Notiamo anche che denota una notevole ingenuità, perché non capisce che se Gezabele avesse voluto realmente ucciderlo, non gli avrebbe mandato un messaggero. Quando un re intendeva commettere un omicidio mandava direttamente un sicario, non un messaggero!

Il testo ci dice che “Elia, impaurito, si alzò e se ne andò per salvarsi”. La fuga del profeta è dovuta alla paura della morte, cioè al sentimento più istintivo e egoistico dell’uomo. Un sentimento irrazionale, a volte invincibile, proprio di ogni animale, ma che qui diventa anche un’occasione provvidenziale di recupero da parte del Signore.

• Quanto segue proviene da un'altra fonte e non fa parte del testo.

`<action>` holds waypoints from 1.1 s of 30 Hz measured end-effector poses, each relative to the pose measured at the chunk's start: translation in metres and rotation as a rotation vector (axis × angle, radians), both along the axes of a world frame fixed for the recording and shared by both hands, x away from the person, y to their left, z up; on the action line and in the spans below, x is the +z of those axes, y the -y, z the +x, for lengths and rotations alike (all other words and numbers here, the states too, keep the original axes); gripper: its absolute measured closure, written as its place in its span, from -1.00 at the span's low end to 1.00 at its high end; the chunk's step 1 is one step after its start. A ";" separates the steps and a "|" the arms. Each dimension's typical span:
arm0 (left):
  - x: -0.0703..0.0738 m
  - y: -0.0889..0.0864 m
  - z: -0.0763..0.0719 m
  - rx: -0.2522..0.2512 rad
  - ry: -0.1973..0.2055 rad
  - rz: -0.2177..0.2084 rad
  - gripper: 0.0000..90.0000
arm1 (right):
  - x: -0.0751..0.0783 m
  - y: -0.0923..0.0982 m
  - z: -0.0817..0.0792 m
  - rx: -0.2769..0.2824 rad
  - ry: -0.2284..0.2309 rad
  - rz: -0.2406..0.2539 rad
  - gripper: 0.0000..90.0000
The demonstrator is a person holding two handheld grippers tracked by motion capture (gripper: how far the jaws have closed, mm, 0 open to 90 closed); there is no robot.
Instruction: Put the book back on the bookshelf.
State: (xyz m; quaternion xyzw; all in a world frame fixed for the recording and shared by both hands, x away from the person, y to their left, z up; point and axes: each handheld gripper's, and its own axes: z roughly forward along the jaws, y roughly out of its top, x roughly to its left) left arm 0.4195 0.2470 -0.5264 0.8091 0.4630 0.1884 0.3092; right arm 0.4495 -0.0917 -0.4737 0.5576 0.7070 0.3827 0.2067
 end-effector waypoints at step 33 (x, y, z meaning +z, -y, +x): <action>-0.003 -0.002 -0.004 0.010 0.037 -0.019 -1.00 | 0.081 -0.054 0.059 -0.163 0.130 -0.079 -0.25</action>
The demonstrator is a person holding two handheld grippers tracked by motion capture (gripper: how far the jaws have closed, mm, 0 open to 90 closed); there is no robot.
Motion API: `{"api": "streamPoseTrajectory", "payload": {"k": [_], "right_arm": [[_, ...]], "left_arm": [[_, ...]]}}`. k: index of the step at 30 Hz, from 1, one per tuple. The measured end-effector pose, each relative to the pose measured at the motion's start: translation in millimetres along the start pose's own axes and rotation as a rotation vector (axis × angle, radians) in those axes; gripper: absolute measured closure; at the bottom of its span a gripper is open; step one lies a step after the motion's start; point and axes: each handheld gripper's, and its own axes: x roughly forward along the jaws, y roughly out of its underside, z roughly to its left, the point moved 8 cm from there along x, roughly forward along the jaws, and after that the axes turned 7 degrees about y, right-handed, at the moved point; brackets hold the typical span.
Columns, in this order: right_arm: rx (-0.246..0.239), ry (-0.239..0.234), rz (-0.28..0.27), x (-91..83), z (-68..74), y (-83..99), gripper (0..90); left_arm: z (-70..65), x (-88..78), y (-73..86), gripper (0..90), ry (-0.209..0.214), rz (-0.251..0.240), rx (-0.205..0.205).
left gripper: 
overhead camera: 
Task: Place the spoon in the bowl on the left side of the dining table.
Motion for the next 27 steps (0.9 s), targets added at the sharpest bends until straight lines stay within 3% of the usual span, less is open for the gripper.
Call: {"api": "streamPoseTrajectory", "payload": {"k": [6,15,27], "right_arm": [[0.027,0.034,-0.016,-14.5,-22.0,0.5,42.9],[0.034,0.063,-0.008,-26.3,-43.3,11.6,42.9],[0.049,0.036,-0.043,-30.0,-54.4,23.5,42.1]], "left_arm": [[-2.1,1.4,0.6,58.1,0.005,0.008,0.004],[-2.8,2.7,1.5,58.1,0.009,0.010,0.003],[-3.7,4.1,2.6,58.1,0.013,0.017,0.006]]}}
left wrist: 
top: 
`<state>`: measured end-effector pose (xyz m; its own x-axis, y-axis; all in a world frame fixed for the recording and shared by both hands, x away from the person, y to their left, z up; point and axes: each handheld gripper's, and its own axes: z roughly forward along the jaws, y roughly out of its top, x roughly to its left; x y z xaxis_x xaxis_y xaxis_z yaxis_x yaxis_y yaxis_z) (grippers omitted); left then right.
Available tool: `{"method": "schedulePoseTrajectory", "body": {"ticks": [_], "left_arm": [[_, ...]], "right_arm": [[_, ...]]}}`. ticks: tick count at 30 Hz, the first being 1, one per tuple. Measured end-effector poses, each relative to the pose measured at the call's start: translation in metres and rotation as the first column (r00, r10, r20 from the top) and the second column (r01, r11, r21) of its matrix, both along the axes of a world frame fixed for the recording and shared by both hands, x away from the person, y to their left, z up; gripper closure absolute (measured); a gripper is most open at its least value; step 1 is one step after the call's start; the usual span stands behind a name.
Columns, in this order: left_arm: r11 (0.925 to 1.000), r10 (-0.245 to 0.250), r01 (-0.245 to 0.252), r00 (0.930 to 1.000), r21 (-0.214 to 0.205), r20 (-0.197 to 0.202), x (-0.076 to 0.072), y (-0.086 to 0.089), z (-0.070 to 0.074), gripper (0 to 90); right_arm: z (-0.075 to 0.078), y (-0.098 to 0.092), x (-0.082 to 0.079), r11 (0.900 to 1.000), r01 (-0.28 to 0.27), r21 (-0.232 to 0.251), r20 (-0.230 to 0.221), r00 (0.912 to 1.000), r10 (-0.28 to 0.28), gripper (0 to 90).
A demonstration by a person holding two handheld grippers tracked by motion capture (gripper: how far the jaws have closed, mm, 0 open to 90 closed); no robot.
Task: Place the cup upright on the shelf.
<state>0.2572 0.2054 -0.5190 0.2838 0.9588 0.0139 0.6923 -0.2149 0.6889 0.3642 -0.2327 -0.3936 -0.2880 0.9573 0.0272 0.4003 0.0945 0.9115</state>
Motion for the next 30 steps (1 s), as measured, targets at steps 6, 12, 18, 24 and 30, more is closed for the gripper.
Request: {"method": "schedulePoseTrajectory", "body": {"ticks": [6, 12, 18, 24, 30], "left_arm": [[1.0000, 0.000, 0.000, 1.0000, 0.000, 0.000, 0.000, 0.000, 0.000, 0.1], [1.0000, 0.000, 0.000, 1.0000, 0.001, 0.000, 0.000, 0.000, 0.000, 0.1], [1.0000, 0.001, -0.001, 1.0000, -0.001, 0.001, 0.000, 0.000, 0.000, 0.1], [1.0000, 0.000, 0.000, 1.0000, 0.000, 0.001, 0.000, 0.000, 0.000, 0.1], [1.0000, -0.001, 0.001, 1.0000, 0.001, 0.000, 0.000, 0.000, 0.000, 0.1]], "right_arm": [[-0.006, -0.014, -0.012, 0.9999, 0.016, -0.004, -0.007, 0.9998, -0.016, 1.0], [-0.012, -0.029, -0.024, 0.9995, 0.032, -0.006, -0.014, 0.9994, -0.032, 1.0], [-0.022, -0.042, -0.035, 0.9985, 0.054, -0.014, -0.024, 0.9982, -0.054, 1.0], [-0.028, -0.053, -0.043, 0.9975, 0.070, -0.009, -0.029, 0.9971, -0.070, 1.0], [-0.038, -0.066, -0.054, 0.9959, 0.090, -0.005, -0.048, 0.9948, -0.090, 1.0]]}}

Dio interviene nel momento della paura, del crollo nervoso, del cedimento psicologico, della maggiore umiliazione di di Elia. Questo perché il Signore sa sempre come riportarci a casa e come ricostruirci con amore. Dio non teme e non si lascia fermare da nessuno dei mali del mondo, da nessun peccato, non lo fermano neppure le nostre paure, che anzi spesso trasforma in un’occasione di recupero del rapporto e di salvezza.

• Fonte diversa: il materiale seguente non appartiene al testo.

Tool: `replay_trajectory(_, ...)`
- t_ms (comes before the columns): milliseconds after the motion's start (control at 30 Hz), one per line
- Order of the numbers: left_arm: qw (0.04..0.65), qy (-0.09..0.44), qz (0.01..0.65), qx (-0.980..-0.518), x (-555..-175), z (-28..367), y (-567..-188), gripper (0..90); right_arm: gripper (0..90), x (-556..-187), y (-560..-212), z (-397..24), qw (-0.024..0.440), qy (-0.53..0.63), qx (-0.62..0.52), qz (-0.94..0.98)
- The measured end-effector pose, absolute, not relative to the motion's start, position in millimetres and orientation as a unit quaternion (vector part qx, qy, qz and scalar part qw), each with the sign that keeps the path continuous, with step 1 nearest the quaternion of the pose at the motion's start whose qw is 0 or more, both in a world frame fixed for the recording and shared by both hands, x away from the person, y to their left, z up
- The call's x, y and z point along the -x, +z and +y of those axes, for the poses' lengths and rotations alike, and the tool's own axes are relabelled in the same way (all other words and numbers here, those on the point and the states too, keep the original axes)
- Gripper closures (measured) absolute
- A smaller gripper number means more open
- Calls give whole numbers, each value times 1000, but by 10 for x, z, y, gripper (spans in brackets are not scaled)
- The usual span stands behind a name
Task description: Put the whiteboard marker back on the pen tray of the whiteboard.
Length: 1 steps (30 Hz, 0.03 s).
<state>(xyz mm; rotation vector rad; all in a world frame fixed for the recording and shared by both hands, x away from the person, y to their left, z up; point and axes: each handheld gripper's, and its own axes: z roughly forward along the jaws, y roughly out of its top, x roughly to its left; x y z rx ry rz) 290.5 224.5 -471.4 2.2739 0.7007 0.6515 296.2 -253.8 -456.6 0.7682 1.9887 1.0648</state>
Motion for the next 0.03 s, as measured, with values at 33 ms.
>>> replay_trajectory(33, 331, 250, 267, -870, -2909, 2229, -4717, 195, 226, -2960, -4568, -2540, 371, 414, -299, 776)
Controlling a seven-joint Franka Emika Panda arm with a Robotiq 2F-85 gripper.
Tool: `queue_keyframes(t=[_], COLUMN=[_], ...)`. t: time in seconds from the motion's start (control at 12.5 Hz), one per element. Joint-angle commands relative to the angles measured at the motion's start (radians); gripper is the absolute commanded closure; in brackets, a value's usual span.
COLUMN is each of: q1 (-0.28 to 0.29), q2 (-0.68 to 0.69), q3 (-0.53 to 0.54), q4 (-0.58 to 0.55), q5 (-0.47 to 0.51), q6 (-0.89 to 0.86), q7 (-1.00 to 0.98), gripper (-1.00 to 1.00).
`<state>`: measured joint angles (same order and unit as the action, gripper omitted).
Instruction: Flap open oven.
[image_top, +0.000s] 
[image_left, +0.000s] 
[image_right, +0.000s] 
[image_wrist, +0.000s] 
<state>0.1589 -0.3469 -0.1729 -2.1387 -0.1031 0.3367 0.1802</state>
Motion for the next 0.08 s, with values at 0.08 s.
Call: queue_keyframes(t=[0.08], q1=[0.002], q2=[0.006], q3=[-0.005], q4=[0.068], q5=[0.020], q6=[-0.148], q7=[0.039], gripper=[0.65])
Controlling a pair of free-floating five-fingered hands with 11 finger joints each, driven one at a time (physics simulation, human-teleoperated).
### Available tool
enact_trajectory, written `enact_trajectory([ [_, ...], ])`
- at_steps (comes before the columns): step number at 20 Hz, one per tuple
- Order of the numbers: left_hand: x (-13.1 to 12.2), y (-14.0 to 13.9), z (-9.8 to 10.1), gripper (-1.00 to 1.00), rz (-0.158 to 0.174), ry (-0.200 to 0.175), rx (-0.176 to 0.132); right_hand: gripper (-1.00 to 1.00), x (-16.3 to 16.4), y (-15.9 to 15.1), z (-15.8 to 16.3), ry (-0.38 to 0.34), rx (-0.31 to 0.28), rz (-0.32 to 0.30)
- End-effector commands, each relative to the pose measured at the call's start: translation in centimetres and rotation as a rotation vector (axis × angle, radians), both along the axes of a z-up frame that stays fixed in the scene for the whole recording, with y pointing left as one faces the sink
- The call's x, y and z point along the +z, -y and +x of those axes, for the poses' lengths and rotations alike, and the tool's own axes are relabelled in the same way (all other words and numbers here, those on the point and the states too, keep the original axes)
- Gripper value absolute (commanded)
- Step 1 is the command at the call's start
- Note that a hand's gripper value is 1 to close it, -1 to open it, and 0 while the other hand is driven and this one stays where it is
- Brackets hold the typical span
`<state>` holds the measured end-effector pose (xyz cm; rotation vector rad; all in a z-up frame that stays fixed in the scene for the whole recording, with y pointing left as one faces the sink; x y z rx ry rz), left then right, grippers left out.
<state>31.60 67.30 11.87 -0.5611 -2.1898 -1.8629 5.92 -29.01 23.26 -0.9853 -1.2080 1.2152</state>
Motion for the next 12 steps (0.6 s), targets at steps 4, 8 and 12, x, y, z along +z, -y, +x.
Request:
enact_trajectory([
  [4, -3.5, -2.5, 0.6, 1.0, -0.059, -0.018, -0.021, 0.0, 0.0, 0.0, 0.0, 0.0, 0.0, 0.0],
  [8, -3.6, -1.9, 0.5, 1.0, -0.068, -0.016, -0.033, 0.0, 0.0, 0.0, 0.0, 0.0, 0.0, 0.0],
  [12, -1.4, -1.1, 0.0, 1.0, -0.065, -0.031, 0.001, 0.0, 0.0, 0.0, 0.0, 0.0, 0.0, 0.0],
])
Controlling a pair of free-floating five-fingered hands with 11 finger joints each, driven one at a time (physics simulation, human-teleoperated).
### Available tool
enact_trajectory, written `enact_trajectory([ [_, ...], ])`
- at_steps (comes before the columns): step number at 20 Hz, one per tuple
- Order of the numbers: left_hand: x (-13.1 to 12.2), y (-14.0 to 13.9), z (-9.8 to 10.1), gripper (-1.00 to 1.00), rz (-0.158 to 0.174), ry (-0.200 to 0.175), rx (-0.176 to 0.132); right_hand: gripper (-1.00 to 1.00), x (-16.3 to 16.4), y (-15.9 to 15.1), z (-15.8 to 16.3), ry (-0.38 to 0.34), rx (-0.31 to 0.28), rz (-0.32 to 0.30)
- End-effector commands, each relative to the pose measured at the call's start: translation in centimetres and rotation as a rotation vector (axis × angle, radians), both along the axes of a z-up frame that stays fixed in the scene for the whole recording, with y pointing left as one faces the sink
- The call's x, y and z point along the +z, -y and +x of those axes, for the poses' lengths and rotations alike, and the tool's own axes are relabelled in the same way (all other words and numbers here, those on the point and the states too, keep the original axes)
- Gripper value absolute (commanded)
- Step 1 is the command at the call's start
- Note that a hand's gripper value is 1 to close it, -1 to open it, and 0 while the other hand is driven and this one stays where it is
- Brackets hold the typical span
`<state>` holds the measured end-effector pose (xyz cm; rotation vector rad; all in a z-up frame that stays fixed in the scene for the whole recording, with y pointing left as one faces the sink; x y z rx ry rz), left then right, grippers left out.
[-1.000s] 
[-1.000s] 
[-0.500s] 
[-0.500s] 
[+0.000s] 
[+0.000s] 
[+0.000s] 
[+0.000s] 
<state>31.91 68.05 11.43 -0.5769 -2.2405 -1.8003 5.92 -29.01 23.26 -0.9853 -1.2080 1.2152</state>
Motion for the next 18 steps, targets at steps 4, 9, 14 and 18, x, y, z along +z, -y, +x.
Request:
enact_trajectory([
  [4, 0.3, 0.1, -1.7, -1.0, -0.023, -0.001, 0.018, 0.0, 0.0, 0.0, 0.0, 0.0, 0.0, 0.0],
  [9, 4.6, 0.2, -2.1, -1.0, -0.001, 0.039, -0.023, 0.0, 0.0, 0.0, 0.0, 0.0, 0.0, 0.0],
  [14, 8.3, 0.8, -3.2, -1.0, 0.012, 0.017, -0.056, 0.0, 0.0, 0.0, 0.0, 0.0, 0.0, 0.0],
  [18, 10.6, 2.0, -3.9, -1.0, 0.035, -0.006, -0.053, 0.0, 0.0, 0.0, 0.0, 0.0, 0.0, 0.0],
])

Un’altra osservazione: nella fuga Elia era accompagnato da quello stesso ragazzo che sul Carmelo aveva per primo visto la nuvola annunciatrice di pioggia. Ma ad un certo momento non sopporta più neanche la sua presenza. È giunto al sommo dello sconforto e della prostrazione. Ci sono dei momenti in cui l’angoscia è tanto grande che non si riesce più a condividerla con nessuno, soltanto la solitudine può lasciarla maturare nell’attesa che il Signore intervenga.

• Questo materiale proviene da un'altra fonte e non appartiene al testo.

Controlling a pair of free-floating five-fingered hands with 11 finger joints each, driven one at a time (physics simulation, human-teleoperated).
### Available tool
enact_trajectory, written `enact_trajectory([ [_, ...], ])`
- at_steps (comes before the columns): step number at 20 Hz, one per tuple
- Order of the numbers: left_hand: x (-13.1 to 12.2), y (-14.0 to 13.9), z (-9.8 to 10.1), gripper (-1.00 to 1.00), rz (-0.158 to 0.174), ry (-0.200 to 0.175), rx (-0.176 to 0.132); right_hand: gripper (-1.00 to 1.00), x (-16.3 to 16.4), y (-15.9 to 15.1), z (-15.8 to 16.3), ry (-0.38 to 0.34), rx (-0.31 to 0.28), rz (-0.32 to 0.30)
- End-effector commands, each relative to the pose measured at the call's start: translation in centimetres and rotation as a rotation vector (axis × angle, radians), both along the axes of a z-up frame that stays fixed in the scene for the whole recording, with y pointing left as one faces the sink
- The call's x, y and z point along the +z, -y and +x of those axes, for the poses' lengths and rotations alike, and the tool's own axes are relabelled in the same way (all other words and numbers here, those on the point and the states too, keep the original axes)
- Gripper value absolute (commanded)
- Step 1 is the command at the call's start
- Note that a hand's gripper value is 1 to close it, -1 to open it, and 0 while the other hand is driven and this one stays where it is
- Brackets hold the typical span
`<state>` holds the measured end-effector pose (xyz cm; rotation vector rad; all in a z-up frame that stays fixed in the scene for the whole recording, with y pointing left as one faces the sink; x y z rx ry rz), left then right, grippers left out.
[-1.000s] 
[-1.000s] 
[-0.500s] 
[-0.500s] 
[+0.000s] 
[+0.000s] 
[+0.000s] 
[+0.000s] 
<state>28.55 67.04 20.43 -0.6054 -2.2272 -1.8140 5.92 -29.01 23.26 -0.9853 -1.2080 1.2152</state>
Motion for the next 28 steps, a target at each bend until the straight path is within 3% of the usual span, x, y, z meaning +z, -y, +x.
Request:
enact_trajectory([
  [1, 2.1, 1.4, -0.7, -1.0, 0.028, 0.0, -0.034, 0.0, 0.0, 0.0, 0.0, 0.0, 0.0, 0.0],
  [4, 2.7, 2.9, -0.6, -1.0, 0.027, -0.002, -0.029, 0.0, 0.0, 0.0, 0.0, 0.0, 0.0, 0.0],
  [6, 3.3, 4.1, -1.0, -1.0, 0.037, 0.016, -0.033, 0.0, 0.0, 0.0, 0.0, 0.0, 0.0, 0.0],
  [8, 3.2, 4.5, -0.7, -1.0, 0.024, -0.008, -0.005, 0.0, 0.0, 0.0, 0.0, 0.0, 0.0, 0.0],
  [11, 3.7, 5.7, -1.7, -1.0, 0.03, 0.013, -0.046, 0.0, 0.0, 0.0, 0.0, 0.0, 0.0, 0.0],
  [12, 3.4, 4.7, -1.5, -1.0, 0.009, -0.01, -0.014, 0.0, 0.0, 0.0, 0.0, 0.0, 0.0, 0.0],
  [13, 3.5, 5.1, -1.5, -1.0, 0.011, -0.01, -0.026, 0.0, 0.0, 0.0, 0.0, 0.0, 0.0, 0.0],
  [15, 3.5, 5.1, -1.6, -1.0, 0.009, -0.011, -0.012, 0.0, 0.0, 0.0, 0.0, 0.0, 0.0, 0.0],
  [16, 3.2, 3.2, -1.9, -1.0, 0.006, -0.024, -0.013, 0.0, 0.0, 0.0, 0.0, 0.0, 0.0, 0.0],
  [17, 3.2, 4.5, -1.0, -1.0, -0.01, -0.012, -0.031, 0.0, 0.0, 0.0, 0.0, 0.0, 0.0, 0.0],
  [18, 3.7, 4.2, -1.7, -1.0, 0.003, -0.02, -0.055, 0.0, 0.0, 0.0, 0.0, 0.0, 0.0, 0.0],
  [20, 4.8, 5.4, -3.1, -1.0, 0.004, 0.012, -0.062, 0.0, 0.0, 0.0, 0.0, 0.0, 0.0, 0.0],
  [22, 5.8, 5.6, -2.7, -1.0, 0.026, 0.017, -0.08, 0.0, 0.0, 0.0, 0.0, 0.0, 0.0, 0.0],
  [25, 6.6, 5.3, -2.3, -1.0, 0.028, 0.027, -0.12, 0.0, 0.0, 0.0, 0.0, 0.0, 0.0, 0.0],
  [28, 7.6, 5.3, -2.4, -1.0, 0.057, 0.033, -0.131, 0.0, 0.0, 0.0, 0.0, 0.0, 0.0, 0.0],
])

Lasciato nella cittadina il servitore, Elia continua ad andare avanti nel deserto, e sembra procedere come un automa, preoccupato solo di fuggire il più lontano possibile da Gezabele. Dopo aver camminato a lungo, senza mangiare, si getta a terra e si dichiara vinto: “Ora basta, Signore!”. Sono parole molto simili a quelle di Simeone: “Ora lascia, o Signore, che il tuo serva vada in pace secondo la tua parola” (Lc 2,29), ma il significato è del tutto contrario! Mentre Simeone esprime il suo abbandono alla morte come colui che ha raggiunto la pienezza della speranza, Elia invece sembra dire che non ne può più, che sente il massimo della delusione. Si sente deluso dal Signore, ma soprattutto da sé stesso. Questo è uno stato d’animo che ha non pochi paralleli nella Bibbia. Lo troviamo in Mosè (Nm 11,14-15), Tobia (Tb 3,1.6), Giobbe (Gb7,14-16), Paolo (2Cor 1,8-9), ma anche in Gesù (Mt 26, 38). Ma c’è una notevole differenza tra Elia e gli esempi citati: Elia in questo momento non prega, ma si lascia sopraffare dal sonno e dalla tristezza.

Però Dio, nonostante tutto, consola il suo servo. Qui la consolazione viene mediata da un angelo, e con parole che trovano una risonanza anche in alcuni passi del N.T, come nell’episodio di Pietro in prigione (At 12,7), e Gesù stesso, durante l’agonia nell’orto viene consolato da un angelo (Lc 22,43).

Attraverso il cibo, l’acqua e il sonno, Elia a poco a poco viene guarito dal suo esaurimento depressivo. Risplende qui la pedagogia di Dio verso l’uomo: mediante il sonno e il cibo, senza rimproveri ma con amore lo cura adagio adagio, invitandolo a lasciarsi ristorare. Il Signore consola sempre con amore, non deprime i suoi servi amareggiati con parole severe del tipo: perché ti sei comportato così? non ti vergogni della tua paura, tu che sei il mio profeta? perché hai dubitato di me?

Tutto questo aiuta Elia a prendere coscienza del fatto fondamentale che il suo fuggire impazzito aveva, nella mente di Dio, una meta. Oltre al ristoro fisico, Dio lo rinfranca anche attraverso un obiettivo da raggiungere, un dovere da compiere, un cammino da percorrere anche se la meta è lontana.

Probabilmente Elia intuisce che questa meta è dove è nato il primo patto, dove Jahvé ha dato forza a Mosè: l’Oreb, o Sinai. Questo trasforma la sua fuga, non in un tradimento, ma in una ricerca delle origini del monoteismo, un ritorno alle sorgenti della fede di Israele. È cioè una rinascita, una rigenerazione, per ricominciare di nuovo dal luogo in cui avevano incominciato gli antichi padri, il monte santo di Dio.

Così letteralmente ricreato, Elia parte per il monte. E proprio la menzione dei quaranta giorni e quaranta notti di cammino, lo assimilano sempre più a Mosè (cfr. Es 24,18).